Exact copy, pictures excluded: reproduce every record below.
┌────────
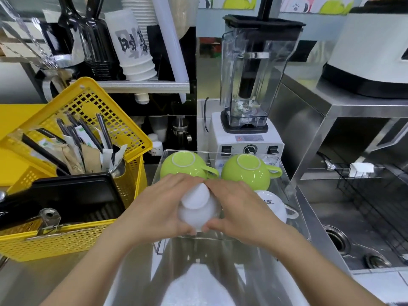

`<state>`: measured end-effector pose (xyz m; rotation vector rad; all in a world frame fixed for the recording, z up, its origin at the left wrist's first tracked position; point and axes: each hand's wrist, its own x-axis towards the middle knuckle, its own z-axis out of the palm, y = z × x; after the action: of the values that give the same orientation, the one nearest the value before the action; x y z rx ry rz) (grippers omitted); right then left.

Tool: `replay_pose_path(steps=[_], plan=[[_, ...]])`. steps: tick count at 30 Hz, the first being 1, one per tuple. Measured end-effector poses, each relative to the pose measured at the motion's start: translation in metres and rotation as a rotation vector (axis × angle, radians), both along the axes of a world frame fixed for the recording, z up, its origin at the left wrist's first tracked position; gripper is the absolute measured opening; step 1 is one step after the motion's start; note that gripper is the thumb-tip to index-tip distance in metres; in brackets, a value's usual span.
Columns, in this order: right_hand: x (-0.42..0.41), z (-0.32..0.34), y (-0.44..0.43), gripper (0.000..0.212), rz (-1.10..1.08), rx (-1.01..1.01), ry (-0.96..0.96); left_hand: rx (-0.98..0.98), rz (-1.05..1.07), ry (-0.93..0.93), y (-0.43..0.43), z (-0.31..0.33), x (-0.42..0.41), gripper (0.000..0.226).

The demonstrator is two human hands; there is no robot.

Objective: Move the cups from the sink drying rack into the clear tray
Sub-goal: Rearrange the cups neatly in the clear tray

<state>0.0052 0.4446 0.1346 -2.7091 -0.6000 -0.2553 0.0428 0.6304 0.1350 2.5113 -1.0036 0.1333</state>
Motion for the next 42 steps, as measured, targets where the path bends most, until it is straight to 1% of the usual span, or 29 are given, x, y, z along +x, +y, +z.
replay_pose_path(steps=[2, 4, 5, 8, 10, 11, 13, 15, 16, 17, 18, 20, 21, 22, 24, 26, 28, 30, 31, 34, 36, 38, 40, 42], plan=[[-0.003, 0.004, -0.002, 0.069, 0.012, -0.041, -0.124, -0.116, 0.006, -0.101, 0.000, 0.002, -0.003, 0.082], [-0.004, 0.010, -0.004, 0.074, 0.016, 0.016, -0.162, -0.237, 0.018, -0.162, -0.002, 0.001, -0.003, 0.080], [-0.004, 0.013, -0.005, 0.074, 0.019, 0.063, -0.165, -0.327, 0.035, -0.148, -0.005, 0.001, -0.004, 0.079], [-0.009, 0.031, -0.007, 0.067, 0.029, 0.204, -0.203, -0.736, 0.152, 0.059, -0.018, 0.009, -0.016, 0.079], [-0.014, 0.042, -0.009, 0.064, 0.035, 0.284, -0.215, -1.000, 0.191, 0.157, -0.026, 0.013, -0.022, 0.082], [-0.015, 0.045, -0.010, 0.065, 0.043, 0.296, -0.218, -1.139, 0.170, 0.218, -0.029, 0.014, -0.023, 0.085], [-0.016, 0.045, -0.012, 0.065, 0.065, 0.252, -0.241, -1.392, 0.100, 0.452, -0.032, 0.018, -0.023, 0.097], [-0.015, 0.041, -0.013, 0.063, 0.077, 0.204, -0.263, -1.542, 0.052, 0.680, -0.033, 0.023, -0.022, 0.113], [-0.014, 0.038, -0.014, 0.062, 0.081, 0.191, -0.275, -1.592, 0.052, 0.756, -0.035, 0.025, -0.023, 0.115], [-0.013, 0.036, -0.015, 0.061, 0.084, 0.179, -0.299, -1.625, 0.069, 0.813, -0.037, 0.027, -0.024, 0.111], [-0.011, 0.034, -0.016, 0.060, 0.087, 0.165, -0.340, -1.646, 0.081, 0.859, -0.039, 0.027, -0.026, 0.099], [-0.010, 0.031, -0.017, 0.059, 0.096, 0.144, -0.438, -1.670, 0.084, 0.926, -0.043, 0.025, -0.031, 0.067], [-0.009, 0.031, -0.018, 0.059, 0.099, 0.141, -0.475, -1.671, 0.090, 0.952, -0.044, 0.025, -0.033, 0.059], [-0.010, 0.030, -0.019, 0.059, 0.106, 0.142, -0.500, -1.658, 0.100, 0.965, -0.043, 0.024, -0.034, 0.061], [-0.012, 0.031, -0.021, 0.060, 0.141, 0.157, -0.502, -1.578, 0.097, 0.962, -0.043, 0.027, -0.036, 0.083], [-0.013, 0.033, -0.022, 0.060, 0.175, 0.191, -0.472, -1.464, 0.093, 0.948, -0.043, 0.033, -0.039, 0.096], [-0.013, 0.034, -0.025, 0.058, 0.177, 0.237, -0.454, -1.391, 0.095, 0.924, -0.044, 0.037, -0.043, 0.097], [-0.013, 0.032, -0.026, 0.057, 0.176, 0.328, -0.430, -1.315, 0.095, 0.892, -0.042, 0.040, -0.045, 0.095], [-0.013, 0.029, -0.025, 0.056, 0.177, 0.364, -0.434, -1.277, 0.118, 0.871, -0.041, 0.040, -0.044, 0.098], [-0.011, 0.019, -0.022, 0.059, 0.174, 0.438, -0.462, -1.205, 0.224, 0.805, -0.037, 0.036, -0.041, 0.118], [-0.008, 0.015, -0.020, 0.064, 0.187, 0.491, -0.443, -1.166, 0.226, 0.722, -0.038, 0.033, -0.039, 0.122], [-0.007, 0.014, -0.018, 0.066, 0.193, 0.522, -0.441, -1.161, 0.208, 0.621, -0.038, 0.032, -0.041, 0.117], [-0.008, 0.014, -0.018, 0.061, 0.198, 0.566, -0.428, -1.082, 0.192, 0.518, -0.039, 0.033, -0.045, 0.114], [-0.009, 0.014, -0.019, 0.053, 0.197, 0.624, -0.428, -0.959, 0.174, 0.423, -0.039, 0.029, -0.046, 0.119]])
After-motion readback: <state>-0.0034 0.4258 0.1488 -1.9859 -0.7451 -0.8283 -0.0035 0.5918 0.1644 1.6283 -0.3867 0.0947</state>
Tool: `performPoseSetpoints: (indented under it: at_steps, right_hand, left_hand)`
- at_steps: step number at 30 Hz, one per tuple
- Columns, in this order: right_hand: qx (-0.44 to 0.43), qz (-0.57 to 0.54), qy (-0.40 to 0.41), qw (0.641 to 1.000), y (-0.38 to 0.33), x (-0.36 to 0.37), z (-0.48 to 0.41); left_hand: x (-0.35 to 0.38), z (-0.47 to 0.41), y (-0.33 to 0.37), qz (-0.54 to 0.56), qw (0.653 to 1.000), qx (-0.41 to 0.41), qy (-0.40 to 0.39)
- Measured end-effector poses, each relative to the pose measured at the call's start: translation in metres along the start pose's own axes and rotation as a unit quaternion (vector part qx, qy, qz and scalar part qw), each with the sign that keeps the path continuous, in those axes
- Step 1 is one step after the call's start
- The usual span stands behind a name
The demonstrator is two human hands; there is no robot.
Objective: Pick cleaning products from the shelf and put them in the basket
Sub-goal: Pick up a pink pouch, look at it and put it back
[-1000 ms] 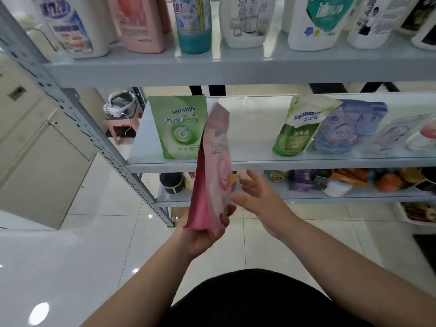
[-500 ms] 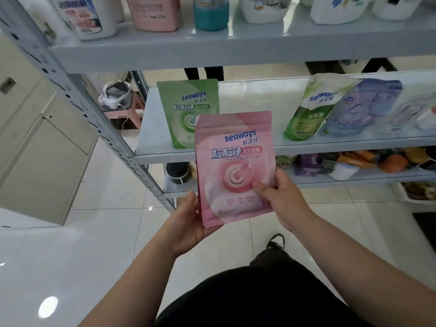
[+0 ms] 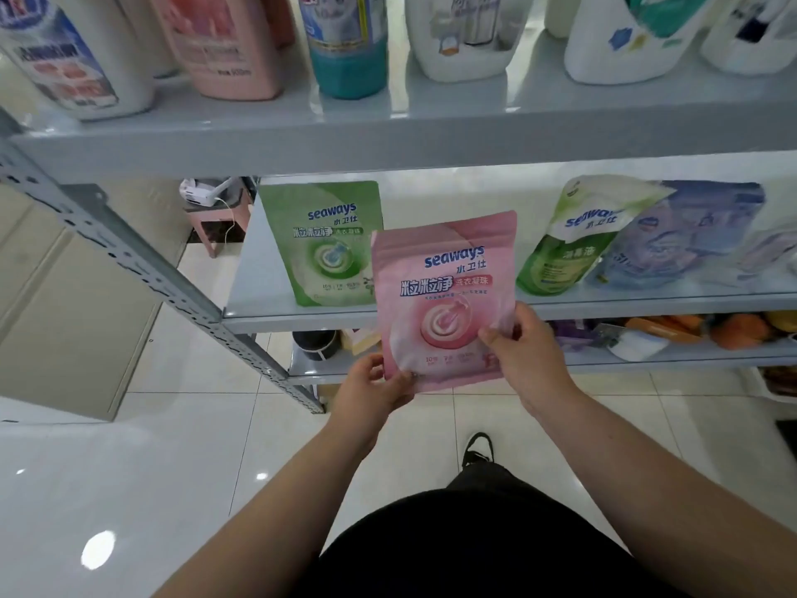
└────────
» **WRITTEN RESPONSE**
`<state>`: measured end-effector pose (xyz m; rotation vector rad; all in a world frame fixed for the recording, z up, its origin at the left wrist's first tracked position; point and axes: each hand's wrist, its own x-axis towards the middle knuckle, its own z-axis out of the palm, y = z × x; after the action: of the values that give the same orientation, the one nearest the value before the action; x y z rx ry rz) (grippers omitted); right then left.

Tool: `replay_pose_path(steps=[_], plan=[[_, ...]])`. steps: tick count at 30 Hz, the first being 1, one per tuple. Measured end-effector poses, each relative to the pose measured at the motion's start: translation in metres and rotation as a rotation vector (axis × angle, radians), both along the axes of a world frame fixed for the recording, z up, its origin at the left wrist's first tracked position; gripper is the absolute measured opening; step 1 is one step after the motion's start; note that gripper is the thumb-tip to index-tip distance in metres; in brackets, a value's usual span.
Columns, in this order: right_hand: x (-0.42..0.41), z (-0.32..0.34), y (-0.44..0.43), gripper (0.000..0.212), rz (-1.10..1.08), rx (-1.01..1.01), ry (-0.96..0.96); left_hand: rx (-0.98..0.98), rz (-1.05..1.07), ry (-0.93..0.93), y (-0.43..0.43), z (-0.31..0.33), x (-0.42..0.41), gripper (0.000..0.226).

The demonstrator is two human hands; there is no robot.

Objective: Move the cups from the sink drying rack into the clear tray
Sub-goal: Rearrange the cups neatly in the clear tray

<state>0.0052 0.4446 0.1346 -2.7091 -0.6000 -0.2553 0.0428 0.6304 0.1350 2.5113 -1.0036 0.1333</state>
Motion for the next 42 steps, as measured, targets where the path bends most, until it is straight to 1% of the usual span, or 29 are given, x, y, z along +x, +y, +z.
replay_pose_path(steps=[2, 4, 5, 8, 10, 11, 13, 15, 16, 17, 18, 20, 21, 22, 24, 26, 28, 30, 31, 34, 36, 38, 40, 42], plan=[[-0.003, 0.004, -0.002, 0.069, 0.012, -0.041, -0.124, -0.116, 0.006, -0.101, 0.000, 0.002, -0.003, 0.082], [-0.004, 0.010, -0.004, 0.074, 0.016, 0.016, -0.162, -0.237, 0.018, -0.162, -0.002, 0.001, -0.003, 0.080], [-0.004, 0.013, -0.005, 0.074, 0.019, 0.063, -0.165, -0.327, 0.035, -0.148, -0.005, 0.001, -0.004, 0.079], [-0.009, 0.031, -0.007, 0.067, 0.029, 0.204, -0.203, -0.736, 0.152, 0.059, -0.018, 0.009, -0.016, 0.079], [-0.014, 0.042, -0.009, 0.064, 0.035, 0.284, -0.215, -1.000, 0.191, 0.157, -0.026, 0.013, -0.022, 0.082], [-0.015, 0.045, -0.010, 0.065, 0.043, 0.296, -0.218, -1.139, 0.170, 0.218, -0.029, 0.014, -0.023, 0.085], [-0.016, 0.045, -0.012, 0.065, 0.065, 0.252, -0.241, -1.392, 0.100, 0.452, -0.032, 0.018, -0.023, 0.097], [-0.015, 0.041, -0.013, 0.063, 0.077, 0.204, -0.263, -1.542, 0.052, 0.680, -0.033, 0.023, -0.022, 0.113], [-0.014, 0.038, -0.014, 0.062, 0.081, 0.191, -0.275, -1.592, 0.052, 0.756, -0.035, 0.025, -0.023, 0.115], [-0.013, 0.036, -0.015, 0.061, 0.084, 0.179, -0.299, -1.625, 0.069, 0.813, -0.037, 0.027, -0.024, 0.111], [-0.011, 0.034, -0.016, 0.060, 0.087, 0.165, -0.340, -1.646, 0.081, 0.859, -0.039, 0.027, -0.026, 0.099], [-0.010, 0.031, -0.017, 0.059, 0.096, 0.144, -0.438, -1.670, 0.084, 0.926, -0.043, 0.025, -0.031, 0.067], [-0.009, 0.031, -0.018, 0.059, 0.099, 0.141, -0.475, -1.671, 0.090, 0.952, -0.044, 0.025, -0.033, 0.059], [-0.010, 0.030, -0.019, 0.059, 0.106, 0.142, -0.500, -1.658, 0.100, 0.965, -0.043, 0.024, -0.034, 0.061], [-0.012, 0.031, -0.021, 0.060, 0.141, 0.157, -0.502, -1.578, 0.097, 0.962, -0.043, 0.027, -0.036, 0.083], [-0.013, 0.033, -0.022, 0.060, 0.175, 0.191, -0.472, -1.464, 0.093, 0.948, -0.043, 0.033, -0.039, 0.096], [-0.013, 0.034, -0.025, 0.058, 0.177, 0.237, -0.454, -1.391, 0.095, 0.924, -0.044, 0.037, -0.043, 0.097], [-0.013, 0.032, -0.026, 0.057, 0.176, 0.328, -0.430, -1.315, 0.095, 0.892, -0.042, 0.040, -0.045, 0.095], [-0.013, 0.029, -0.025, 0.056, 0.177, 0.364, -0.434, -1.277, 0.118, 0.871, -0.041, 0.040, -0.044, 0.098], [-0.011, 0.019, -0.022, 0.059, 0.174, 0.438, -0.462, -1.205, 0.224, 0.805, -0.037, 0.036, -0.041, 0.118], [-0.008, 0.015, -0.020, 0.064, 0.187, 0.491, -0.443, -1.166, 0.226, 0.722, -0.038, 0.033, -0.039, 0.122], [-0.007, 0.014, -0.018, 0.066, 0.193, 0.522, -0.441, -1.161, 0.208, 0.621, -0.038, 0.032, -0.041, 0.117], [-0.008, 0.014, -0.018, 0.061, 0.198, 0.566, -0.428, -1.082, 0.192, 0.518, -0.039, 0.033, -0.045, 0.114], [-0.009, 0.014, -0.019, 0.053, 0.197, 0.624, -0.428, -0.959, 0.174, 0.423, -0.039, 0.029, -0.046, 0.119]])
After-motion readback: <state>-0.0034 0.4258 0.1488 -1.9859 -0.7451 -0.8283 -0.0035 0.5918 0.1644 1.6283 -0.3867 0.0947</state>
Tool: `performPoseSetpoints: (indented under it: at_steps, right_hand, left_hand)`
- at_steps: step number at 30 Hz, one per tuple
- Columns, in this order: right_hand: qx (-0.44 to 0.43), qz (-0.57 to 0.54), qy (-0.40 to 0.41), qw (0.641 to 1.000), y (-0.38 to 0.33), x (-0.36 to 0.37), z (-0.48 to 0.41); left_hand: x (-0.35 to 0.38), z (-0.47 to 0.41), y (-0.33 to 0.37), qz (-0.54 to 0.56), qw (0.653 to 1.000), qx (-0.41 to 0.41), qy (-0.40 to 0.39)
- Measured end-effector poses, each relative to the pose measured at the call's start: translation in metres along the start pose's own axes and rotation as a unit quaternion (vector part qx, qy, qz and scalar part qw), each with the sign that keeps the path continuous, in those axes
- Step 1 is one step after the call's start
- The usual span stands behind a name
The demonstrator is two human hands; there is no robot.
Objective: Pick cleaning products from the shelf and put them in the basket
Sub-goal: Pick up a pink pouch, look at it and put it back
[-1000 ms] 
[-500 ms] 
[+0 ms] 

This response contains the complete answer.